=== Raw data ===

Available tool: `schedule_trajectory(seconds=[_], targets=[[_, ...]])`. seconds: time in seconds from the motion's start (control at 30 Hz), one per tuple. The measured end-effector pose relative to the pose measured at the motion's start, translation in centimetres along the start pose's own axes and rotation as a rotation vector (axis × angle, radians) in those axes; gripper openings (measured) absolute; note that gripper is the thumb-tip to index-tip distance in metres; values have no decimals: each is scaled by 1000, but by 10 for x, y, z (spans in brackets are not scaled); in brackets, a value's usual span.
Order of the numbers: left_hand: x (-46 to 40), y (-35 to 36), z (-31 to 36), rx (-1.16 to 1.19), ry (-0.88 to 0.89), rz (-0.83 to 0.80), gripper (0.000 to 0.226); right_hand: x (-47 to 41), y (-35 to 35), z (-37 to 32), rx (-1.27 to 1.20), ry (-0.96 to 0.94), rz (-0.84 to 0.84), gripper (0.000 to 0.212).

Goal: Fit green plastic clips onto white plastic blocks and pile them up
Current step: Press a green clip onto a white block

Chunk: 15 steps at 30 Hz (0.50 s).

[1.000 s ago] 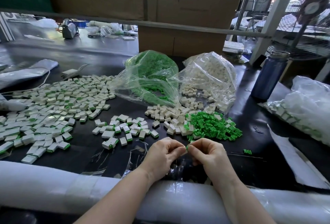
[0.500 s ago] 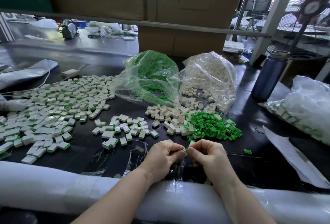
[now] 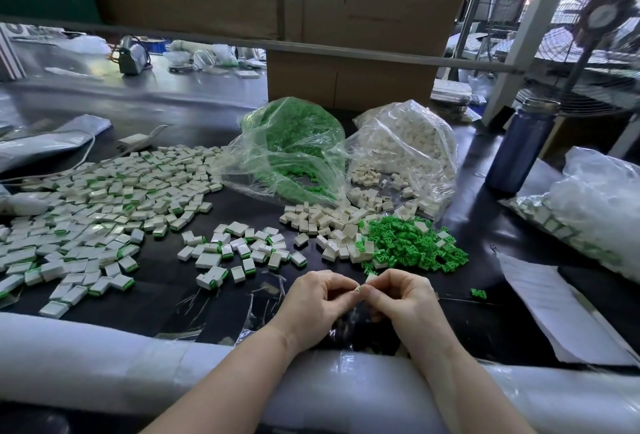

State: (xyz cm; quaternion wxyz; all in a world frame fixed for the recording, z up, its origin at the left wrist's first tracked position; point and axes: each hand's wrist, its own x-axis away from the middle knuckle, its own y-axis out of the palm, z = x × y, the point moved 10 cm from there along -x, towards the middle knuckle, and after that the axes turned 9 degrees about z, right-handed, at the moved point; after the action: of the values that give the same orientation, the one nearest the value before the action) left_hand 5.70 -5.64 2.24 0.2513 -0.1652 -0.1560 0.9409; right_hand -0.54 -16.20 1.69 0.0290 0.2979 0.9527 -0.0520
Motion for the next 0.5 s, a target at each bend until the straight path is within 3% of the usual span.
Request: schedule_trajectory(seconds=[0.17, 0.33, 0.5], targets=[[1, -2, -1, 38, -44, 8, 7, 1, 2, -1, -20, -10, -39, 14], [0, -4, 3, 13, -31, 24, 16, 3, 7, 1, -85, 29, -93, 21], [1, -2, 6, 111, -34, -14, 15, 0, 9, 2, -40, -7, -98, 7]])
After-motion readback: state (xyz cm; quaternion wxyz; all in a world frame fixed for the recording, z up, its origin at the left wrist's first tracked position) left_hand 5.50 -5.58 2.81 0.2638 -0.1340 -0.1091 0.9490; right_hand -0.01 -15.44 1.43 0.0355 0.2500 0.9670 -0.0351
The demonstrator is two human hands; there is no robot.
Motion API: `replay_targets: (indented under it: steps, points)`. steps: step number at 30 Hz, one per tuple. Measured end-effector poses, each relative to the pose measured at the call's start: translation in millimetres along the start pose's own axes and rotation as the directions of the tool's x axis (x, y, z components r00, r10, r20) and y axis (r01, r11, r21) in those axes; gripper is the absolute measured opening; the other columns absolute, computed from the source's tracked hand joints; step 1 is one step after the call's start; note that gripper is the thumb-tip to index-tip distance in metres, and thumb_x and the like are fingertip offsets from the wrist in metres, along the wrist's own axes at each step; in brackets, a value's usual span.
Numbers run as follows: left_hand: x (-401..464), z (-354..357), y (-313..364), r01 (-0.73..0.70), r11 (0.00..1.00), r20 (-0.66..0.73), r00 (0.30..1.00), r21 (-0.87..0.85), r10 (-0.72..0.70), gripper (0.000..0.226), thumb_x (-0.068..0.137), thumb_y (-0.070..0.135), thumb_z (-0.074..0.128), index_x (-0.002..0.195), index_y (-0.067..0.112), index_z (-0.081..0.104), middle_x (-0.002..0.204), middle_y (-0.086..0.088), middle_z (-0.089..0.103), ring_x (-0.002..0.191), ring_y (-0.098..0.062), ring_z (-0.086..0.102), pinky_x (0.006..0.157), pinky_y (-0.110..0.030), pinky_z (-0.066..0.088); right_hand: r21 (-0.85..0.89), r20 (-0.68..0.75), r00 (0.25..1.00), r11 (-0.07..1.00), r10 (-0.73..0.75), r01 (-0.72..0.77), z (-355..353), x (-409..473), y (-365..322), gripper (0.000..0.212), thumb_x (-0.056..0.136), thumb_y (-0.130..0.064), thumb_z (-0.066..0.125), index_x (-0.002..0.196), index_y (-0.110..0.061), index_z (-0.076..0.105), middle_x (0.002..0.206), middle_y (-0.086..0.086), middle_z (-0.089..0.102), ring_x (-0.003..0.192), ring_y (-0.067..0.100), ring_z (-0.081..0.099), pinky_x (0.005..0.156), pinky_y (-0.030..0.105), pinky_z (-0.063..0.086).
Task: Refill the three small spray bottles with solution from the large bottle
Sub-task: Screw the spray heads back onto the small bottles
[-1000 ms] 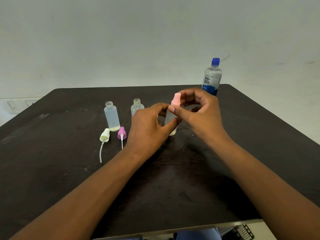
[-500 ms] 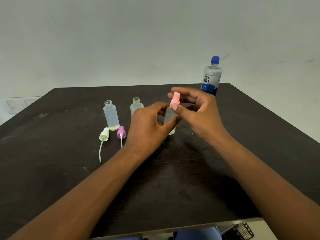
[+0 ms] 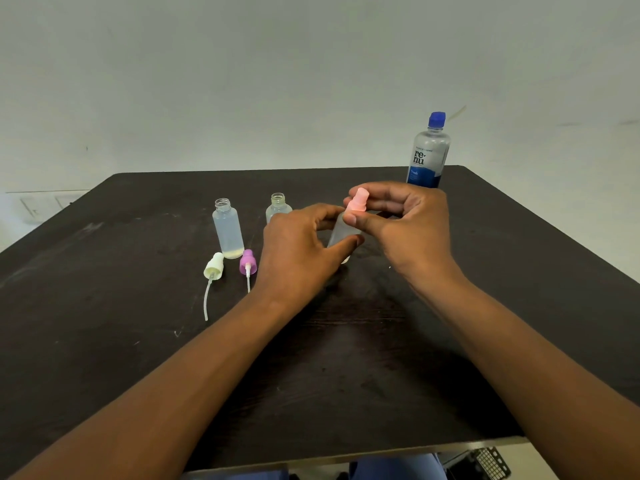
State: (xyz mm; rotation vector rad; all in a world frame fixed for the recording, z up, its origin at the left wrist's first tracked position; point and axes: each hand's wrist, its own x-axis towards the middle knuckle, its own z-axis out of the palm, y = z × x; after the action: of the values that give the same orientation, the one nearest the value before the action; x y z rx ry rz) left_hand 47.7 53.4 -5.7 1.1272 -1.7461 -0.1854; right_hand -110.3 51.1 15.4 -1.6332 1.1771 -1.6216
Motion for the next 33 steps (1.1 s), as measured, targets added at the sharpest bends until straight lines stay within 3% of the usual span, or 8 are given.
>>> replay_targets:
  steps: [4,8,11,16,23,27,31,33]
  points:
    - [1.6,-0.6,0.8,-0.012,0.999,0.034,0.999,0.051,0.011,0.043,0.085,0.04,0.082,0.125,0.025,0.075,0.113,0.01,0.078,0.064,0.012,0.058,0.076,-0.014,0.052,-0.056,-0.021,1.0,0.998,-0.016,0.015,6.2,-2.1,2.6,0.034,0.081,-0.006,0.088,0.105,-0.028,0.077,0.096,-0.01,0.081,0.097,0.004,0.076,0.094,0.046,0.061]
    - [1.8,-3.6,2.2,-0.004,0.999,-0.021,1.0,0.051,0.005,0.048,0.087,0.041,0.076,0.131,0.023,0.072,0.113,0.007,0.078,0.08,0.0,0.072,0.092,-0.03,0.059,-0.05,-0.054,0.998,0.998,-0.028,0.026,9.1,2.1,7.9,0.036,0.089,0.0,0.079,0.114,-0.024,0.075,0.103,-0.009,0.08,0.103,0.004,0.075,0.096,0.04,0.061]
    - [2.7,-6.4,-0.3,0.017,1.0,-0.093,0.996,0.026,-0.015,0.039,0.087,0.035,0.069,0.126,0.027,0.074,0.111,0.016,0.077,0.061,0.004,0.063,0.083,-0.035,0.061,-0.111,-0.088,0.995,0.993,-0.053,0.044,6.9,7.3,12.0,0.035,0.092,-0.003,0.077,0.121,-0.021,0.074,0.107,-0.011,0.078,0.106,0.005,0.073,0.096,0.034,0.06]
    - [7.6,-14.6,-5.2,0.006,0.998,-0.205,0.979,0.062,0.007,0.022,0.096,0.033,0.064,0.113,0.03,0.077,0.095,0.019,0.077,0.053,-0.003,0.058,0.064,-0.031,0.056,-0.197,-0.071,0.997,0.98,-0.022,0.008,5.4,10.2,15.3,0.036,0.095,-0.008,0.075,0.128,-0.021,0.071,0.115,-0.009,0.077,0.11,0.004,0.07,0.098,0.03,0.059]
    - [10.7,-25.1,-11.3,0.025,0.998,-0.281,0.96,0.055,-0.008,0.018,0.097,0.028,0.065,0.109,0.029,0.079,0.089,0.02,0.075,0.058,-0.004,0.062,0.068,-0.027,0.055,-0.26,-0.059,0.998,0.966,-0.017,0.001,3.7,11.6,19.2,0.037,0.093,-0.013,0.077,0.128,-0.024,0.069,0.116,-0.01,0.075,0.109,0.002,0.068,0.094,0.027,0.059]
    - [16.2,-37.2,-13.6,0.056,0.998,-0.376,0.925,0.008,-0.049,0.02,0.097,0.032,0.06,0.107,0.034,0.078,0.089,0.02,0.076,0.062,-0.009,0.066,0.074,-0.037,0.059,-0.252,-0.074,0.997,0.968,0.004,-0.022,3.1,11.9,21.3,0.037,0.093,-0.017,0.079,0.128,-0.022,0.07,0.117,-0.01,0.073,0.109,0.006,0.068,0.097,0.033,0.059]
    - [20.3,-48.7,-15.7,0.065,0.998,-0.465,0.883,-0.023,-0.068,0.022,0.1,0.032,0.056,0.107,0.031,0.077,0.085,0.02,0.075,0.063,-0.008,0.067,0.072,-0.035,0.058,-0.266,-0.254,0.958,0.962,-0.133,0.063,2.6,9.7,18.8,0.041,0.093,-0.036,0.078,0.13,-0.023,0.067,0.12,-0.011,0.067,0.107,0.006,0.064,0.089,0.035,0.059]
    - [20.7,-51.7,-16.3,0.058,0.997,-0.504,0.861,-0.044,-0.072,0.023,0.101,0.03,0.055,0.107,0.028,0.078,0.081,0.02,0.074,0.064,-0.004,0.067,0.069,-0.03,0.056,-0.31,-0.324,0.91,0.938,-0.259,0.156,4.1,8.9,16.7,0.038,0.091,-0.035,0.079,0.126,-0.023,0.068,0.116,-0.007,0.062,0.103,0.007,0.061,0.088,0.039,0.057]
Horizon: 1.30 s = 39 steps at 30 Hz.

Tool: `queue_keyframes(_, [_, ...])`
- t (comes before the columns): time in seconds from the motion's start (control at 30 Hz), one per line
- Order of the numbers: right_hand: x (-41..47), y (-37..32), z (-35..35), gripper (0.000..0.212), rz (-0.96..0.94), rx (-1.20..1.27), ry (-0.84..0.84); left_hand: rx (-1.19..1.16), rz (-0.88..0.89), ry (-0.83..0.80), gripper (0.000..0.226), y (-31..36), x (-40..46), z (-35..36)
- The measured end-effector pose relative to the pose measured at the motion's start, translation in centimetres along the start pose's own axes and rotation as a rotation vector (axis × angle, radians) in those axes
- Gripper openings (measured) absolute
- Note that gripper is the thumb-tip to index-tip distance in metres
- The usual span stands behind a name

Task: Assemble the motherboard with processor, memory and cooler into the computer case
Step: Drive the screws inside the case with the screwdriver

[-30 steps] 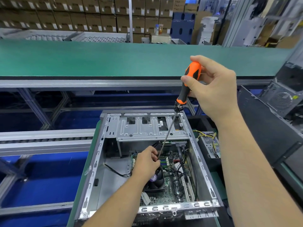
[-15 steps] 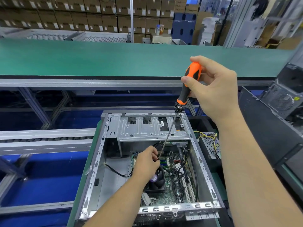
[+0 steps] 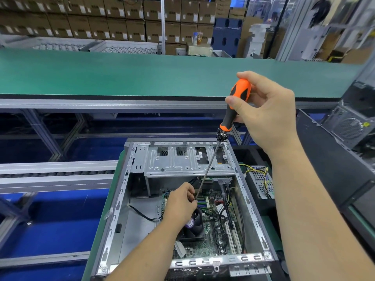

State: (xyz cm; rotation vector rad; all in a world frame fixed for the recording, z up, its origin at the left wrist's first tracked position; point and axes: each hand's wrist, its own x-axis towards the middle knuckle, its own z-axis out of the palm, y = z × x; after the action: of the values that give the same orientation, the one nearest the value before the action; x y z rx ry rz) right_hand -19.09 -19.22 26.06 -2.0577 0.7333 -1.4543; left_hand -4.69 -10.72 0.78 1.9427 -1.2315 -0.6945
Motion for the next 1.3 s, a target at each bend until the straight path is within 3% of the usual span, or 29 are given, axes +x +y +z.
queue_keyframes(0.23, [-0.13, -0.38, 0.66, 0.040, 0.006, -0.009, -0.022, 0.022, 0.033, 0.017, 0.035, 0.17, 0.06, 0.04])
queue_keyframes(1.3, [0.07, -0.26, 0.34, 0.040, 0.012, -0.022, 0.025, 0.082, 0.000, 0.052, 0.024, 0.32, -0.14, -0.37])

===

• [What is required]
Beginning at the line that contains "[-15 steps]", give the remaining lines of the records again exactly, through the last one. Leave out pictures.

• [Answer to the exercise]
[-15 steps] 
[+0 steps] 

State: (xyz cm; rotation vector rad; all in a world frame fixed for the recording, z up, its origin at the left wrist's first tracked position; point and axes: each hand's wrist, its own x-axis towards the middle knuckle, its own z-axis out of the palm, y = z × x; after the action: of the values that give the same orientation, the one nearest the value before the action; x y z rx ry rz) right_hand -19.09 -19.22 26.06 -2.0577 0.7333 -1.4543; left_hand -4.69 -10.72 0.78 1.9427 -1.2315 -0.6945
Motion for the next 1.3 s, a target at each bend until the straight path is within 3% of the usual span, or 29 are given, axes +x +y +z.
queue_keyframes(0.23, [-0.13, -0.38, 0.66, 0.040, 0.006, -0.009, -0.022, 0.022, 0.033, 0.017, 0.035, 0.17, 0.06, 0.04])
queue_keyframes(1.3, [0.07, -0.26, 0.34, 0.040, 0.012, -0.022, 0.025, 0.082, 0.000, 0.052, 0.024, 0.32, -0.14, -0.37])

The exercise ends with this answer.